It actually makes sense. You can look at this correlations from another point of view. If you have more colonies, then you could lose more of them and that's why it's negatively correlated. Why are the stressors and colonies lost negatively correlated? Maybe you can look at this this way: you loose colonies because of those stuff and the more you loose affected colonies, the less affected colonies you will have and that's why all of those are negatively correlated. Because you loose more affected colonies and less not affected!

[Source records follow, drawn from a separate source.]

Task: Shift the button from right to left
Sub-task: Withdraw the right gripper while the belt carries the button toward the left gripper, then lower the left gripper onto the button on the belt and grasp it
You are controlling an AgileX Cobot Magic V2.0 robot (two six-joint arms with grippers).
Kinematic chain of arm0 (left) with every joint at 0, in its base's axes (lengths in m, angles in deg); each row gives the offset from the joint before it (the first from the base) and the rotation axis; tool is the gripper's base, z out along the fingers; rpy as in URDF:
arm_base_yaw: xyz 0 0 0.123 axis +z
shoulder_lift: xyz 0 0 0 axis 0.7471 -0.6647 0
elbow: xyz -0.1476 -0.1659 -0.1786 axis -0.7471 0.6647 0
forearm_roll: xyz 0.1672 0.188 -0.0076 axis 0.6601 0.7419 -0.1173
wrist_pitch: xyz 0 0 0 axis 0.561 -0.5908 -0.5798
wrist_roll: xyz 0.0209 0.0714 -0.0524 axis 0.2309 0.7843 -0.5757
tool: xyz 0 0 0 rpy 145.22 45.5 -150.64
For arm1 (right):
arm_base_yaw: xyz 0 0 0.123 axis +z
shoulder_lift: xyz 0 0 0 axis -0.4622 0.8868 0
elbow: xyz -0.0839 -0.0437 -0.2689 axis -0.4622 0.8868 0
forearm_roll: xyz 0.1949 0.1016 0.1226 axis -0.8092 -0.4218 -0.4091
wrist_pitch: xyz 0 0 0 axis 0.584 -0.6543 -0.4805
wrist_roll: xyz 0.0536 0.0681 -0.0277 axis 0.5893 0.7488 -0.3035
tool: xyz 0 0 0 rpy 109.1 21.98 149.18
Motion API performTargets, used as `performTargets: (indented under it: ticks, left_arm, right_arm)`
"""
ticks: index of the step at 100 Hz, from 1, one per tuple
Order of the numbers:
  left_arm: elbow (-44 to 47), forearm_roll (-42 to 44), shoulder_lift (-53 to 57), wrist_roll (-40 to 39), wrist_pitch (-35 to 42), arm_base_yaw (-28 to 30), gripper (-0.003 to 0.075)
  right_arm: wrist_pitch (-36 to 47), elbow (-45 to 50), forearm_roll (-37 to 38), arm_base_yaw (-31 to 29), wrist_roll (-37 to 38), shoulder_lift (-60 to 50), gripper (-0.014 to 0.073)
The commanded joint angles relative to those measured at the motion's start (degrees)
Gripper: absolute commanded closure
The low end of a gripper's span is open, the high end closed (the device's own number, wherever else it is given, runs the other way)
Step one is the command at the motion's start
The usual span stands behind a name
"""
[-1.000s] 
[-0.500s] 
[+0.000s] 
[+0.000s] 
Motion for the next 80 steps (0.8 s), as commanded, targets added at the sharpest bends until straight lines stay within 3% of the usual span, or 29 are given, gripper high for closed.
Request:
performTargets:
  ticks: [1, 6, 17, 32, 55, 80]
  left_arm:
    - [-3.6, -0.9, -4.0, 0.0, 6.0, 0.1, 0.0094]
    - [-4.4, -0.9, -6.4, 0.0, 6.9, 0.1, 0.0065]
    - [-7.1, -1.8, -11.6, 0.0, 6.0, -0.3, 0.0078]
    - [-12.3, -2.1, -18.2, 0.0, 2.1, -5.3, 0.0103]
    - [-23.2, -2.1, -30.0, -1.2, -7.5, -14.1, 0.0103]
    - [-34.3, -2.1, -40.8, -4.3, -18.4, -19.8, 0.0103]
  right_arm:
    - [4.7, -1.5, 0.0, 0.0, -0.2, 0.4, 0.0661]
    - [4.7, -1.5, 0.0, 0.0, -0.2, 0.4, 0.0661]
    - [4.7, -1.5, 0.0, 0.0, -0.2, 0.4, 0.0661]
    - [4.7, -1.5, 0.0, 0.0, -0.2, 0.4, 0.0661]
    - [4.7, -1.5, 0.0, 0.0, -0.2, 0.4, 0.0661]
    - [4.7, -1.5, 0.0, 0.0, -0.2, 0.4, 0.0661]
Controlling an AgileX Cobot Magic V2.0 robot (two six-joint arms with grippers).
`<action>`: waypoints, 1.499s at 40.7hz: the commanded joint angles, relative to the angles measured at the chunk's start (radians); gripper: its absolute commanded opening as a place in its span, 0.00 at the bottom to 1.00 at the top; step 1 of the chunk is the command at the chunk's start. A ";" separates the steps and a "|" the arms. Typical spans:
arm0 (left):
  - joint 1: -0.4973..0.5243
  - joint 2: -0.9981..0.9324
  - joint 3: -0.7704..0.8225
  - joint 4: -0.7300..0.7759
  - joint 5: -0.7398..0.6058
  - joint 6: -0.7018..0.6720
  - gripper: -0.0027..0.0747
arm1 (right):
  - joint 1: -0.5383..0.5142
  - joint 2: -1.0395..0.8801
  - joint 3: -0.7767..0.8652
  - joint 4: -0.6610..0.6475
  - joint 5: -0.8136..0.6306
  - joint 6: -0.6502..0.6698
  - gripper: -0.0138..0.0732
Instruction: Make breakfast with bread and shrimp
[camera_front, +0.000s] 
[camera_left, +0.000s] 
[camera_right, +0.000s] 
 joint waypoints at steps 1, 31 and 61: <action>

### Government investments

We talked to a specialist in the field working in the Swiss Bee Research Center and he told us that one of the reasons why bee colony numbers decline is because the government stops supporting beekepers. Since in this new dataset we have some data about government investments, we will try to analyze that.

In [None]:
def read_investments(path, index):
    data = []
    
    with open(path, encoding="utf8", errors='ignore') as input_file:
        reader = csv.reader(input_file)
        
        for cnt, row in enumerate(reader):
                
            if row[1] == 'd':
                data.append(row[2:])
    df = pd.DataFrame(data).T[:3]
    df.columns = df.iloc[0]
    df.drop(0, inplace=True)
    df.index = index
    return df.astype(int)

In [None]:
investments = pd.concat([read_investments('data/Honey/Hone-03-22-2017/hony_p06a_t017.csv', [2015, 2016]),
                        read_investments('data/Honey/hony0519/hony_p05a_t024.csv', [2017, 2018])])

investments

In [None]:
mask = colonies['Date'].map(lambda x: x.month) == 3
selected = colonies.loc[(mask) & (colonies.State == 'United States')].iloc[:-1]
selected.index = investments.index
selected

In [None]:
joined = selected.join(investments)
joined.drop(['Date', 'State', 'Maximum'], axis=1, inplace=True)
joined

In [None]:
joined.corr()

### Colony loss in Europe

New dataset, again porrly formatted!

In [None]:
df2016 = pd.read_csv('data/Europe/T0001-10.1080_00218839.2016.1260240.csv')
df2016['Year'] = 2016
df2017 = pd.read_csv('data/Europe/T0001-10.1080_00218839.2018.1460911.csv')
df2017['Year'] = 2017

df2018 = pd.read_csv('data/Europe/t0001-10.1080_00218839.2019.1615661.csv')
df2018['Year'] = 2018

In [None]:
df2016.columns = df2016.columns.str.lower()
df2017.columns = df2017.columns.str.lower()
df2018.columns = df2018.columns.str.lower()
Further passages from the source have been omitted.